In an interview for this year’s virtual American Society of Clinical Oncology conference Held May 29-31, Melissa L. Johnson, MD, associate director for lung cancer research at Sarah Cannon Research Institute and partner in Tennessee Oncology, discussed the biggest gains in the lung cancer space that have contributed to improved survival for these patients over the past 5 years.
Since you joined Sarah Cannon Research Institute and Tennessee Oncology in 2014, what do you believe have been the biggest gains in lung cancer that reflect this year’s ASCO20 Virtual Scientific Meeting theme, “Unite and Conquer: Accelerating Progress Together”?
This year’s ASCO Annual Meeting theme is ASCO 2020, “Unite and Conquer: Accelerating Progress Together.” I love our theme. It’s so exciting that this is my boss Skip Burris’ year to be the ASCO president. “Unite and Conquer” really summarizes what we’ve been doing across the world over the last few months, and so I think it’s particularly appropriate this year. Likewise, we’ve been doing a lot of uniting at Sarah Cannon. I can’t believe that I’ve been here for 5 years.
Thinking back over the last 5 years, I think some of the biggest gains in lung cancer research include the recognition of the importance of our immune system for the care of patients with lung cancer. Now all patients with lung cancer will receive immune therapy as part of their first line of treatment in the metastatic setting, and that wasn’t happening 5 years ago. That has been a united exploration, and across the field, we have 5 PD-1/PD-L1 inhibitors approved for the care of lung cancer patients now. So it hasn’t just been 1 company, it hasn't just been 1 sponsor or 1 institution. We have learned so much because of the cumulative knowledge and wisdom gained across all of those trials.
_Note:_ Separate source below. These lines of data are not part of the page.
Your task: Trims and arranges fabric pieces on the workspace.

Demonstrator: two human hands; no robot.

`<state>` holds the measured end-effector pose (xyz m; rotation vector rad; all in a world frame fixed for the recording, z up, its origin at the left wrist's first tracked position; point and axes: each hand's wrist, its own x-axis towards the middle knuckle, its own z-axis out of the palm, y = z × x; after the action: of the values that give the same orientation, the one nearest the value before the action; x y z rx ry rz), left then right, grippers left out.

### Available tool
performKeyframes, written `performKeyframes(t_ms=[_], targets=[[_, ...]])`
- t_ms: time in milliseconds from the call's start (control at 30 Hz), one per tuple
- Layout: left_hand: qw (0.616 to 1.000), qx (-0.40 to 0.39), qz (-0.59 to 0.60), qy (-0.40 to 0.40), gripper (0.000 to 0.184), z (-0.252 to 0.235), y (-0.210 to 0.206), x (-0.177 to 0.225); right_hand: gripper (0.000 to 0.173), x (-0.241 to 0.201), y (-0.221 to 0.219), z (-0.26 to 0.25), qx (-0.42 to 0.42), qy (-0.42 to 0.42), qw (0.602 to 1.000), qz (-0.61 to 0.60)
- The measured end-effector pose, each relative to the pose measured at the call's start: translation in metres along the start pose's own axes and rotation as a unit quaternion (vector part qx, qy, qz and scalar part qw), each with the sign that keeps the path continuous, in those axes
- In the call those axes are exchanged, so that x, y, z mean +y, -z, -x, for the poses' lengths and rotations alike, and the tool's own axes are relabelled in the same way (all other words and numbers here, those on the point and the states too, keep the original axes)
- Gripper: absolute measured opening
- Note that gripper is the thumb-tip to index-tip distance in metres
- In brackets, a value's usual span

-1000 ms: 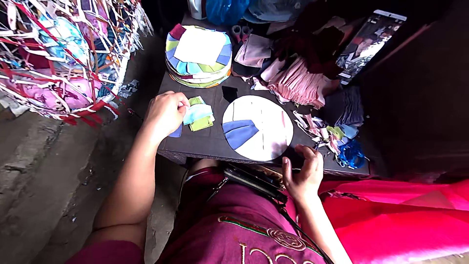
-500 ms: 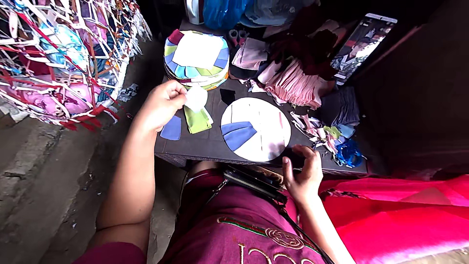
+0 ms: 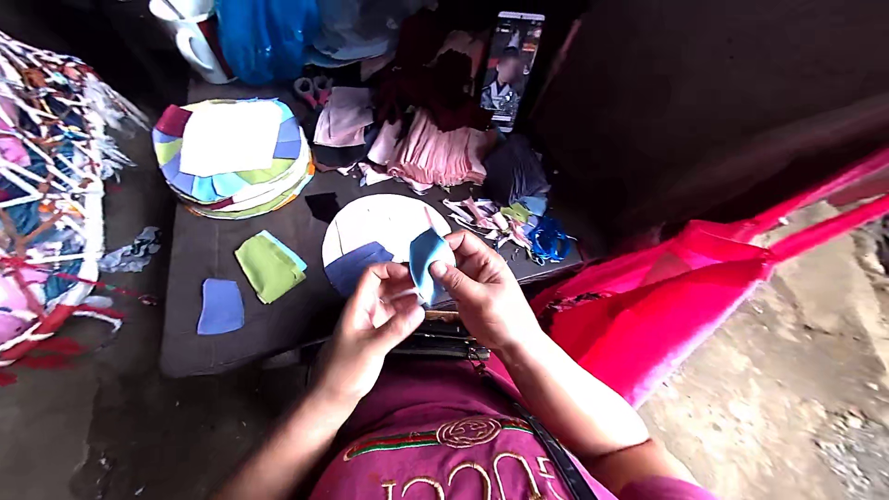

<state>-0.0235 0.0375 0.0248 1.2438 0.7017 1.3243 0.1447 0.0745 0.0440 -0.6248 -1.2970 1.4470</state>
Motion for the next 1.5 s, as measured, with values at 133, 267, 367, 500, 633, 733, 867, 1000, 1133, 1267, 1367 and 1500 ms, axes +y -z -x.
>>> performKeyframes(t_ms=[133,267,367,500,633,733,867,1000,1133,1267,1367,1500], targets=[[0.961,-0.161,0.202,0.101,0.058,-0.001,0.009,-0.004,0.012,-0.021,0.021,0.002,-0.175,0.008,0.956,0.233],[0.948,-0.1,0.242,0.183,0.031,-0.001,-0.003,-0.005,0.015,-0.03,0.032,0.001,-0.201,0.003,0.931,0.305],[0.945,-0.056,0.261,0.187,0.038,-0.005,-0.01,-0.01,0.018,-0.034,0.04,0.0,-0.157,-0.018,0.944,0.29],[0.95,-0.106,0.273,0.108,0.064,-0.011,-0.013,-0.025,0.009,-0.028,0.044,0.002,-0.153,-0.028,0.984,0.089],[0.92,-0.145,0.335,0.143,0.061,-0.006,-0.021,-0.034,0.007,-0.025,0.046,0.003,-0.158,-0.01,0.983,0.095],[0.92,-0.052,0.309,0.237,0.029,-0.008,-0.031,-0.023,0.008,-0.03,0.05,0.005,-0.127,-0.005,0.945,0.3],[0.935,0.009,0.234,0.265,0.033,-0.016,-0.04,-0.009,0.025,-0.029,0.064,0.01,0.001,0.044,0.852,0.521],[0.953,0.03,0.219,0.207,0.034,-0.019,-0.035,-0.005,0.033,-0.03,0.097,0.002,0.208,-0.084,0.723,0.653],[0.979,0.035,0.138,0.148,0.04,-0.021,-0.029,-0.004,0.037,-0.031,0.124,-0.004,0.198,-0.209,0.68,0.674],[0.985,0.029,0.124,0.112,0.042,-0.027,-0.025,-0.002,0.037,-0.036,0.127,-0.001,0.168,-0.229,0.679,0.677],[0.979,0.05,0.161,0.119,0.043,-0.03,-0.027,0.003,0.035,-0.045,0.129,0.002,0.163,-0.264,0.665,0.679],[0.97,0.06,0.199,0.127,0.045,-0.034,-0.026,0.006,0.033,-0.05,0.134,0.011,0.152,-0.284,0.663,0.675]])
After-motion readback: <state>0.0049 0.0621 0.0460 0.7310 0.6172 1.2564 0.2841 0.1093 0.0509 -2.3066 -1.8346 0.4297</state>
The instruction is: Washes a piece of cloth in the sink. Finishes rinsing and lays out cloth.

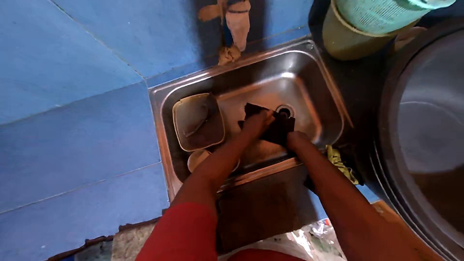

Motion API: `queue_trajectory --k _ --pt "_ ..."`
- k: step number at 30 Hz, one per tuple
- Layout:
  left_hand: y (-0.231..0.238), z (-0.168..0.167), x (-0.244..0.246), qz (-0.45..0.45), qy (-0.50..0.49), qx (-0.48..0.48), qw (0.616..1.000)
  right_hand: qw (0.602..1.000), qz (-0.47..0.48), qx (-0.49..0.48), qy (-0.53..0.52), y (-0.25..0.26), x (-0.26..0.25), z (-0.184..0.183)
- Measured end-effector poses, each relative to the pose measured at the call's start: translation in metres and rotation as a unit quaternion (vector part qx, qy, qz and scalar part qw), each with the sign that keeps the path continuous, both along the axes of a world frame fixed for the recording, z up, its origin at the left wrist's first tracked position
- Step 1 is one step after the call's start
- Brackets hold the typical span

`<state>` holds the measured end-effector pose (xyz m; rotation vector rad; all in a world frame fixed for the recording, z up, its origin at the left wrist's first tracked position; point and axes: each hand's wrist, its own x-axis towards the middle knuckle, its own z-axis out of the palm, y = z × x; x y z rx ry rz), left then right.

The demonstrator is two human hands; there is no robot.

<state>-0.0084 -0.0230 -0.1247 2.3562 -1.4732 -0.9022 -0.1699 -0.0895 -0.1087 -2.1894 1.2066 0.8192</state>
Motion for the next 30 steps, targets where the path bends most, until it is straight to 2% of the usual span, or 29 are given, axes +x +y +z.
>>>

The second gain for the care of our lung cancer patients is a recognition of the importance of molecular profiling in the form of next-generation sequencing [NGS] for all of our patients, ideally, in the first-line setting before treatment is given. In the past, we have done hotspot panels or isolated analyte testing for single mutations. We know now that not only is NGS testing better, it's more effective; it's more likely to identify rare mutations and unique alterations. It’s also more cost-effective to do it in that way, as opposed to piecemeal testing 1 mutation at a time. It has led to many, many different therapy options for our patients that we wouldn’t otherwise know about if we were still testing EGFR, ALK, and KRAS only in our patients.
My third big gain in the care of lung cancer patients is the recognition that we don’t need a randomized phase 3 clinical trial vs chemotherapy to approve targeted therapies for select mutations. I think 5 years ago we were still trying to compare each new therapy to platinum-based chemotherapy for our lung cancer patients. We now know that if you can design trials with selection for particular mutations up front and you can show a benefit north of 50% in terms of response rates, then you have an active drug. And we have many examples in lung cancer now: osimertinib, alectinib, brigatinib; more recently, selpercatinib and capmatinib, just last week alone [the week of May 11], where those trials were not required to undergo a randomized phase 3 trial against chemotherapy as the primary way of showing benefit; even larotrectinib and entrectinib. Those tiny, tiny little subsets of patients across lung and many other tumor types have been approved based on, actually, multiple trials combining their data together. So I think that’s a great step forward in drug development and in the way that we take care of patients.